Lucio handles thousands of documents and queries every day. As we scale to support larger enterprises with hundreds of legal professionals, that number keeps growing. More requests put increasing pressure on our document AI and processing pipelines, all competing for limited processing capacity.

Some features, like Briefcase, push through huge batches of documents at once. Others, like Assistant, depend on fast, real-time responses. These two usecases pull in opposite directions. One needs high throughput. The other demands low latency.

As usage ramped up, we started to feel the impact. Heavy workloads from a few users were slowing things down for everyone else. Smaller or newer customers, in particular, were getting left behind. That wasn’t acceptable.

So we built a custom task scheduler that keeps things fair while still delivering a consistent experience, even under load.
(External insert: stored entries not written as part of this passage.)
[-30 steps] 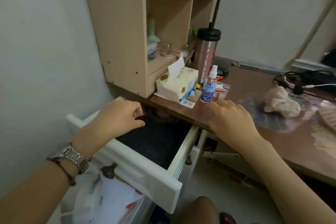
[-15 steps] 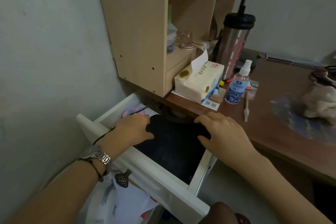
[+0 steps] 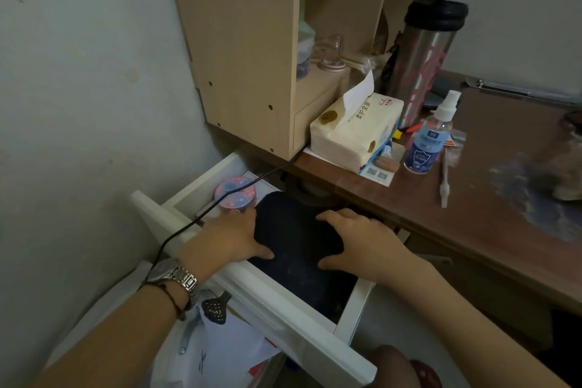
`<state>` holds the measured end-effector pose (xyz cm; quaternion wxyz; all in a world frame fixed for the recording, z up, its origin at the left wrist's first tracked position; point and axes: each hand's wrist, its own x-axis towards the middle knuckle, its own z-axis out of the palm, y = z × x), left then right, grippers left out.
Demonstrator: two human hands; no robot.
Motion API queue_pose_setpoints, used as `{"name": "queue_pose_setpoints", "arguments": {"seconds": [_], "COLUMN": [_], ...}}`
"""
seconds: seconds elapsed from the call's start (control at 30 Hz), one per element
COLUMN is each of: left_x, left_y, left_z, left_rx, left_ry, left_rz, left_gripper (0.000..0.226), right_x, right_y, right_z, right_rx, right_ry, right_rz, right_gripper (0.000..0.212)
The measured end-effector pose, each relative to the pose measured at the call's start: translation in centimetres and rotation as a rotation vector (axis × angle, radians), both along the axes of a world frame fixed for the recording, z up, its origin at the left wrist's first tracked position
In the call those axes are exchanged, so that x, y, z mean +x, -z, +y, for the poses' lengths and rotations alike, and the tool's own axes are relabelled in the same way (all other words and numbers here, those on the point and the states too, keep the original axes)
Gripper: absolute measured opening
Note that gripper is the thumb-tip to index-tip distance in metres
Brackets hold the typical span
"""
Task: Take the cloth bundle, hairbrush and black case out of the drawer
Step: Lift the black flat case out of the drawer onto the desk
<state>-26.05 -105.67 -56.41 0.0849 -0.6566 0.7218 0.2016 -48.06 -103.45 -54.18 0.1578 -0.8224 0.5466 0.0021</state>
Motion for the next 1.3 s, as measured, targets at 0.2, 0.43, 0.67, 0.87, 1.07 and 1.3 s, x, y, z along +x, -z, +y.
{"name": "queue_pose_setpoints", "arguments": {"seconds": [0.2, 0.43, 0.67, 0.87, 1.07, 1.3], "left_x": [0.0, 0.2, 0.6, 0.7, 1.0, 1.3], "left_y": [0.1, 0.2, -0.2, -0.3, -0.4, -0.7], "left_z": [0.0, -0.1, 0.0, 0.0, -0.1, -0.3], "left_rx": [0.004, 0.018, 0.053, 0.043, 0.009, -0.026], "left_ry": [0.004, -0.015, -0.041, -0.059, -0.075, -0.076], "left_rz": [0.010, 0.049, 0.170, 0.236, 0.252, 0.375], "left_gripper": [0.085, 0.086, 0.078, 0.066, 0.067, 0.084], "right_x": [-0.5, -1.1, -1.5, -1.9, -2.1, -2.5], "right_y": [1.1, 1.5, 1.8, 2.2, 2.3, 2.4], "right_z": [-0.7, -1.2, -1.8, -1.7, -1.8, -1.9], "right_rx": [0.184, 0.210, 0.227, 0.156, 0.163, 0.164], "right_ry": [-0.002, -0.002, 0.014, 0.003, -0.011, -0.020], "right_rz": [0.058, 0.043, 0.021, 0.038, -0.009, -0.035], "right_gripper": [0.100, 0.103, 0.107, 0.105, 0.107, 0.112]}}
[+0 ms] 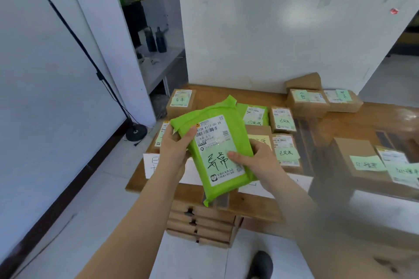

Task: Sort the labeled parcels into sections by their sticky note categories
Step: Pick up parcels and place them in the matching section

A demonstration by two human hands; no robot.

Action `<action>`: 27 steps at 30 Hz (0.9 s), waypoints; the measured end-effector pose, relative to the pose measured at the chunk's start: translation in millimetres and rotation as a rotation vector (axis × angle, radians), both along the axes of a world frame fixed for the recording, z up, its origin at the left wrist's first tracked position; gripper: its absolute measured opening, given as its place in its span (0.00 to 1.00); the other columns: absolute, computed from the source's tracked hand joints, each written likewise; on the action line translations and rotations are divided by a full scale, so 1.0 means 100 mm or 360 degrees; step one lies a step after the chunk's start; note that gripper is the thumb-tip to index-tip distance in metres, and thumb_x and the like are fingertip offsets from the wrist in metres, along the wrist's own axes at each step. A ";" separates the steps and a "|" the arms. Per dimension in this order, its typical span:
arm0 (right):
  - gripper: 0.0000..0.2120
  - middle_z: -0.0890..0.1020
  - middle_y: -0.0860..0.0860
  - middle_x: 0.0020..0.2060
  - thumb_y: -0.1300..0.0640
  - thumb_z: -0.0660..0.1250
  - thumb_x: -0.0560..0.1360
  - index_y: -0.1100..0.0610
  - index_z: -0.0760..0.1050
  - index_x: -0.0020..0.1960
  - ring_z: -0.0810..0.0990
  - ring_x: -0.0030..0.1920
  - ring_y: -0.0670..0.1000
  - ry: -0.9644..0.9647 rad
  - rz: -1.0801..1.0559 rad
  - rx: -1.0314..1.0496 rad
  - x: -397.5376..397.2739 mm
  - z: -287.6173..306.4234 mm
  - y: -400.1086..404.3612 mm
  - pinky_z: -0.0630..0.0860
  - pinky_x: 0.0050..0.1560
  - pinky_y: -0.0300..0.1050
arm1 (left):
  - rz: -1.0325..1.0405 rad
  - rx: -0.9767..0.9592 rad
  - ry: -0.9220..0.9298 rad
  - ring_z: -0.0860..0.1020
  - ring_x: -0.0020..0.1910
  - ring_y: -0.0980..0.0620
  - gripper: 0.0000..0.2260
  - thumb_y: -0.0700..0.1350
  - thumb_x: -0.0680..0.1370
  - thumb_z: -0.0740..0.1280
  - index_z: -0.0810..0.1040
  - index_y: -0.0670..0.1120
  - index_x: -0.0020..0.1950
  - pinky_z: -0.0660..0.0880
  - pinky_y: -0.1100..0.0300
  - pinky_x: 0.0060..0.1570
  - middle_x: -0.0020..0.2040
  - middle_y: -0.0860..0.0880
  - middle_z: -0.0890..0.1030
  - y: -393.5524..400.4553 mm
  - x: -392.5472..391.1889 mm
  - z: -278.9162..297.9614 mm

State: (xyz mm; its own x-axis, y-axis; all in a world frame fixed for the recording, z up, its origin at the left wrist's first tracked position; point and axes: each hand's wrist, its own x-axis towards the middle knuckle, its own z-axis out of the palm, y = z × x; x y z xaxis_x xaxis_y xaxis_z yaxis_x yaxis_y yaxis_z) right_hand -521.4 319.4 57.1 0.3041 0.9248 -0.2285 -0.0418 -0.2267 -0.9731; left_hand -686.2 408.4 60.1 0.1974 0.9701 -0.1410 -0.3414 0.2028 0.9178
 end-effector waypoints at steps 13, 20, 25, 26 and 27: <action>0.09 0.84 0.53 0.45 0.62 0.74 0.69 0.52 0.77 0.45 0.83 0.47 0.57 0.0289 -0.0199 0.0168 -0.57 -0.13 0.19 0.80 0.49 0.57 | -0.0104 0.0089 0.0398 0.81 0.55 0.46 0.34 0.36 0.69 0.75 0.65 0.52 0.70 0.80 0.45 0.50 0.61 0.46 0.79 -0.25 -0.41 -0.27; 0.09 0.84 0.50 0.46 0.61 0.73 0.71 0.49 0.78 0.46 0.83 0.48 0.55 0.0306 -0.0081 0.0135 -0.41 -0.15 0.59 0.80 0.50 0.55 | 0.0001 0.0065 0.0488 0.82 0.49 0.52 0.34 0.36 0.68 0.75 0.66 0.50 0.71 0.81 0.56 0.41 0.56 0.47 0.81 0.09 -0.29 -0.20; 0.10 0.84 0.47 0.45 0.61 0.72 0.71 0.47 0.77 0.46 0.83 0.46 0.52 0.0350 0.0013 0.0113 -0.21 -0.15 0.92 0.80 0.46 0.50 | 0.0030 0.0030 0.0538 0.83 0.50 0.48 0.33 0.37 0.69 0.75 0.67 0.51 0.70 0.82 0.51 0.43 0.57 0.48 0.81 0.39 -0.13 -0.15; 0.10 0.84 0.48 0.45 0.61 0.72 0.71 0.47 0.77 0.46 0.83 0.46 0.52 0.0370 0.0017 0.0109 -0.19 -0.16 0.99 0.81 0.45 0.48 | 0.0037 0.0026 0.0543 0.83 0.49 0.49 0.31 0.37 0.69 0.75 0.68 0.52 0.69 0.82 0.52 0.42 0.56 0.49 0.81 0.45 -0.11 -0.14; 0.10 0.84 0.48 0.45 0.62 0.72 0.71 0.47 0.77 0.46 0.83 0.46 0.51 0.0394 0.0017 0.0100 -0.17 -0.18 1.06 0.81 0.45 0.48 | 0.0043 0.0020 0.0544 0.83 0.47 0.51 0.30 0.37 0.69 0.74 0.69 0.53 0.68 0.82 0.53 0.41 0.55 0.50 0.82 0.50 -0.10 -0.15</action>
State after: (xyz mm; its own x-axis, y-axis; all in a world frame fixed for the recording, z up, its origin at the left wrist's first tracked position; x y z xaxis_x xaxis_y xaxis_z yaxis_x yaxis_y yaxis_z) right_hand -538.5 425.0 38.9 0.2364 0.9423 -0.2371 -0.2785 -0.1680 -0.9456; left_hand -695.7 458.8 45.5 0.1151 0.9764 -0.1826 -0.0189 0.1859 0.9824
In this post, I’ll walk through what we built, the thinking behind it, and how a weighted, time-decayed model helped us strike the right balance.

The Old Scheduler (Or lack thereof)

For a long time, we didn’t manage task scheduling ourselves. We relied on Celery, which handled task dispatching with a basic queueing model. It was simple, effective, and required minimal tuning. Perfect for the early days.

After a while, we layered on a naive form of prioritization: if a task had too many documents, it was pushed to a “low priority” queue; smaller tasks stayed in “high priority.” That was it. No notion of users, no concept of fairness, just a rough heuristic based on payload size.

def get_queue_name(task):
    if task.document_count > 1000:
        return "low_priority"
    return "high_priority"

It worked well enough when load was light and usage patterns were predictable. But as larger customers came onboard and started using features like Briefcase with thousands of documents at once, this simplicity started breaking down.

The problem was that the tasks that looked “light” in isolation could easily overwhelm the platform when submitted in bulk. A single user could submit hundreds of tasks at once, all marked as high priority. Celery would happily keep picking up these tasks from the queue while smaller users waited. Real-time features like Assistant became collateral damage, stuck behind a wall of bulk processing. This often led to me and my colleagues having to manually intervene at odd hours to keep things moving. Not a fun experience.

We patched things as best we could: separate queues, concurrency tuning, retries. But the underlying problem remained: The system didn’t know, or care, who the work was for.

It was time for a rethink.

Fairness

When we talk about scheduling, it’s usually in terms of tasks: what job runs next, how to prioritize workloads and how to keep workers busy. But that’s not the kind of fairness we needed.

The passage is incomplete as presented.